The fault is within the shower system rather than the boiler or heating. The most common causes are a failed thermostatic cartridge, a blocked inlet filter on the shower valve, or an anti-scald limiter set too conservatively. Check the inlet filters first — they’re easy to clean and often the culprit. If that doesn’t resolve it, the cartridge likely needs replacing.
Why does my shower keep going hot and cold?
On a combi boiler, the most common cause is simultaneous hot water demand from another appliance. Turn off any dishwashers, washing machines, or other hot taps running at the same time and see if the problem stops. If it continues when there’s no competing demand, a worn thermostatic cartridge or a partially failing diverter valve are the next things to investigate. In addition to checking for simultaneous hot water demand, it’s important to consider other common issues that may lead to boiler overheating. Regular maintenance can help prevent these problems, so be sure to schedule annual inspections. Following these boiler overheating troubleshooting tips can save you time and money in the long run.
My shower was fine yesterday — why has it suddenly gone cold?
Sudden total loss of hot water at the shower usually points to a boiler fault rather than the shower itself. Check the boiler display for fault codes and verify the system pressure reads between 1 and 1.5 bar. If pressure is low, repressurise via the filling loop and reset. If a fault code is showing, look it up in the boiler manual before calling an engineer.
What is a diverter valve and why does it matter for my shower?
The diverter valve in a combi boiler routes hot water either to the central heating circuit or to the domestic hot water outlets depending on demand.
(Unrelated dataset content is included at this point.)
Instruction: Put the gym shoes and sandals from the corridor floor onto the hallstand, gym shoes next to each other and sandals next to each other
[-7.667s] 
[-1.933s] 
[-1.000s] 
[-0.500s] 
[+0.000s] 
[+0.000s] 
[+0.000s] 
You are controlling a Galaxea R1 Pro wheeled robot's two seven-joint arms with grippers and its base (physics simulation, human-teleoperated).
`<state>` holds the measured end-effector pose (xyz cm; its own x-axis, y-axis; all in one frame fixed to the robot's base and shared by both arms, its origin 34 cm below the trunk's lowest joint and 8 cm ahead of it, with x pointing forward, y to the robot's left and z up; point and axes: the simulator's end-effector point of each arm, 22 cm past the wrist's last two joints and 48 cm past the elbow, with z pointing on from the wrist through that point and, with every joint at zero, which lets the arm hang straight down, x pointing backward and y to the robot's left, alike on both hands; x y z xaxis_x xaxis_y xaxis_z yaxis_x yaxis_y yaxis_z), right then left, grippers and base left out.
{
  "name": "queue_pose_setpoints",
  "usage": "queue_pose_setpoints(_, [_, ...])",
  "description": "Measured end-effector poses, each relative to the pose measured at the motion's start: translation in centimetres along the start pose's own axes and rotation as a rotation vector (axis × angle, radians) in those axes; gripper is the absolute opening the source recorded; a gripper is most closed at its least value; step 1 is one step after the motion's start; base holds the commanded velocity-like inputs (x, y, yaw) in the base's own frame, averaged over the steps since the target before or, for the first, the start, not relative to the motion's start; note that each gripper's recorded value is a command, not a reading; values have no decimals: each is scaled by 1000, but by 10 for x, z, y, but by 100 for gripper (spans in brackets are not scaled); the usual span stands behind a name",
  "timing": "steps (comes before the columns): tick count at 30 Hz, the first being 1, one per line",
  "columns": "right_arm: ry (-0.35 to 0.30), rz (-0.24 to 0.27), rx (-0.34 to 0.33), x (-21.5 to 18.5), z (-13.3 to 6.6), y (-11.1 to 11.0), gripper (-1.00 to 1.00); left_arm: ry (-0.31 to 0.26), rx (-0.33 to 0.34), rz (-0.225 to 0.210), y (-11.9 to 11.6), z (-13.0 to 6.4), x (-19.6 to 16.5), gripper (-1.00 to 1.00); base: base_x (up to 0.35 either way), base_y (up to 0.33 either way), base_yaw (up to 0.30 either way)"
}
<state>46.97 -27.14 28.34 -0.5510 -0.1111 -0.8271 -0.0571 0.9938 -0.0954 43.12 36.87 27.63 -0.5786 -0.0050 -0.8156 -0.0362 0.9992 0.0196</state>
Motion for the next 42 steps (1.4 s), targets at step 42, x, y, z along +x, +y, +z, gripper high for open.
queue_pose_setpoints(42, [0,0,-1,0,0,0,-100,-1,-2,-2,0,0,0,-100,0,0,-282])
When it sticks or fails, the boiler typically continues heating radiators but delivers cold or inconsistent hot water at the shower and taps. It’s one of the most common combi boiler faults affecting shower hot water and requires a Gas Safe registered engineer to replace.
Can limescale stop my shower getting hot?
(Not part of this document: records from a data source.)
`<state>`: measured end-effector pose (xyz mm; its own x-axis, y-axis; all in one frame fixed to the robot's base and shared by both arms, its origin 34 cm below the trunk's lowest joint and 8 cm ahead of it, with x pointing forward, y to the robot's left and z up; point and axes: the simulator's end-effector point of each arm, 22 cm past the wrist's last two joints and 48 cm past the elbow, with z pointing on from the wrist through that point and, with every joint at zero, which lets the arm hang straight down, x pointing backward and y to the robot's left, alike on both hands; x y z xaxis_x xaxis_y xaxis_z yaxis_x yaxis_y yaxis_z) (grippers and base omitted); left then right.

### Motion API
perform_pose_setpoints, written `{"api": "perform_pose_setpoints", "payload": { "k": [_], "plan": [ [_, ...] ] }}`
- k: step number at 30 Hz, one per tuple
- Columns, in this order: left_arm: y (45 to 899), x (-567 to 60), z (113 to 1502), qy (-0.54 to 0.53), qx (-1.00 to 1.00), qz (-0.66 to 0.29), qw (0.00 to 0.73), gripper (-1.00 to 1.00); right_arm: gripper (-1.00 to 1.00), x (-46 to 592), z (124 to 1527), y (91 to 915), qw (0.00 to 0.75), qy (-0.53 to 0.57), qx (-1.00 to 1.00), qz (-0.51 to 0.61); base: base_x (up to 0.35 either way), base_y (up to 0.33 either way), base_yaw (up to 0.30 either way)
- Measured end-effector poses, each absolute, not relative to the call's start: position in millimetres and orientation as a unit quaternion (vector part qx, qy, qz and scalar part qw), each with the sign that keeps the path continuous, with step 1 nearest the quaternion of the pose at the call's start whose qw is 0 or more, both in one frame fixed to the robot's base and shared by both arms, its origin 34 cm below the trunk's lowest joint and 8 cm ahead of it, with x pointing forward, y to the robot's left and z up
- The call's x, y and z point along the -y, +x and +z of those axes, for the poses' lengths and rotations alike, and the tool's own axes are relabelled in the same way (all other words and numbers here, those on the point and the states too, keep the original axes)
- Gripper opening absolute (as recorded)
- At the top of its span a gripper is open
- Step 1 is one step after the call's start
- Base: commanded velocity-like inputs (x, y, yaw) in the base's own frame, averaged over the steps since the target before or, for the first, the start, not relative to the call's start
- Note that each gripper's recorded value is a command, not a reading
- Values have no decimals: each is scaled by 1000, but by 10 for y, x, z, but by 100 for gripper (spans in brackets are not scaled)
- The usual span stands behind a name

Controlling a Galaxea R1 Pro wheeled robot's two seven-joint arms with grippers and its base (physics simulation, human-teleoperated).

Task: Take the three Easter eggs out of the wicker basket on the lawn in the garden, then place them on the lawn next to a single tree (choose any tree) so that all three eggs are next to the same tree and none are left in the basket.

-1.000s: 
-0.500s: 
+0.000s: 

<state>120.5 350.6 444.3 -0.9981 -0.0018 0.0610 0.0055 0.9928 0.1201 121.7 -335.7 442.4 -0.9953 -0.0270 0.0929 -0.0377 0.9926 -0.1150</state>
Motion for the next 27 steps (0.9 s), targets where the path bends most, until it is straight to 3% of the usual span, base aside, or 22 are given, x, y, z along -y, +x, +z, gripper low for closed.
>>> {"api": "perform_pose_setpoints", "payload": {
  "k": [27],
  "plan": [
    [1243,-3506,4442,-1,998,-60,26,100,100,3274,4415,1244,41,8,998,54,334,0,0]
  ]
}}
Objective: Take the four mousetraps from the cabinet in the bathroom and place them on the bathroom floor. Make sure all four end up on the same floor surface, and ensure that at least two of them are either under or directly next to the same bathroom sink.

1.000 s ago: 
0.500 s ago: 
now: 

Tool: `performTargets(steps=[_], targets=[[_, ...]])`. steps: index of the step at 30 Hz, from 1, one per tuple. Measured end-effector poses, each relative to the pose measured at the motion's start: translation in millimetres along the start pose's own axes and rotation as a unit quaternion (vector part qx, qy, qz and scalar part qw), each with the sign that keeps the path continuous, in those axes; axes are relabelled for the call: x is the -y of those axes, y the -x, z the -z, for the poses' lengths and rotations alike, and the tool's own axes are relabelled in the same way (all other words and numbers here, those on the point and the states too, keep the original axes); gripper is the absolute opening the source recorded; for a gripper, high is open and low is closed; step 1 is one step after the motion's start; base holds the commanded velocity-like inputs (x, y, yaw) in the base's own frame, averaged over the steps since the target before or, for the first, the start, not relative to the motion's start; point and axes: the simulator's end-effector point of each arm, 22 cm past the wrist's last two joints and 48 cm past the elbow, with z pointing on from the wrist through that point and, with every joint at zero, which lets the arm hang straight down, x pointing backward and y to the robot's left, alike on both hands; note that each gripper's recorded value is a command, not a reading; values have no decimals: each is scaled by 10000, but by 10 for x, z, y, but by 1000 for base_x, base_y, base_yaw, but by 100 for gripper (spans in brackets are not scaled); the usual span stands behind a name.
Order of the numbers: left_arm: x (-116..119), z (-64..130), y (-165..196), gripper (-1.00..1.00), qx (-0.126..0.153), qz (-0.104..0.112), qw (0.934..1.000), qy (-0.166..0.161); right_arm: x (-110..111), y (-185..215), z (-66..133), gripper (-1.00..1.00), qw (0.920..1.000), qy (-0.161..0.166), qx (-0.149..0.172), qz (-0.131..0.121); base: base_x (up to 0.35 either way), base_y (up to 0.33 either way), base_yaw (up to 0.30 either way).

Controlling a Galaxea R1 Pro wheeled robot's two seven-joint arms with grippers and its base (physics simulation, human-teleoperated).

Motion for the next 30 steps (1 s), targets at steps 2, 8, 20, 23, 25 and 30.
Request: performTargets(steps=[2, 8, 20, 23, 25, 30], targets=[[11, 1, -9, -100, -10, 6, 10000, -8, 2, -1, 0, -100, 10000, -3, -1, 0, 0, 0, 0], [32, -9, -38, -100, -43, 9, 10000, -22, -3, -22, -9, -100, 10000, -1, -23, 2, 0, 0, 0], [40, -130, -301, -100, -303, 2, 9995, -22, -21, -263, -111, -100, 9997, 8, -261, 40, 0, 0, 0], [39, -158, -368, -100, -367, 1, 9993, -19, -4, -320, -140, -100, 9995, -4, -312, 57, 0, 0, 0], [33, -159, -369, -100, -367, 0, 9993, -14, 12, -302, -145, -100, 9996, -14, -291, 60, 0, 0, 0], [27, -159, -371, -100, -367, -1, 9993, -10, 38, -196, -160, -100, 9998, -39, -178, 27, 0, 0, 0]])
Yes — and it’s more common than most people realise, particularly in hard water areas of the UK. Limescale builds up inside the thermostatic cartridge and on inlet filter mesh, gradually restricting hot water flow. Start by cleaning the inlet filters with descaler. If that doesn’t help, the cartridge itself may need descaling or replacing.
My electric shower has no hot water — what should I do?
Check the consumer unit first for a tripped RCD or blown circuit breaker. If that’s fine, the most likely cause is a failed heating element or solenoid valve. Both require a qualified electrician or specialist shower engineer — do not attempt to open an electric shower unit yourself due to the high-voltage components inside.
Do I need a Gas Safe engineer or a plumber?
For anything involving the boiler, gas supply, or diverter valve — a Gas Safe registered engineer. For shower valve, cartridge, inlet filter, or cylinder issues — a qualified plumber. For electric shower faults — a qualified electrician.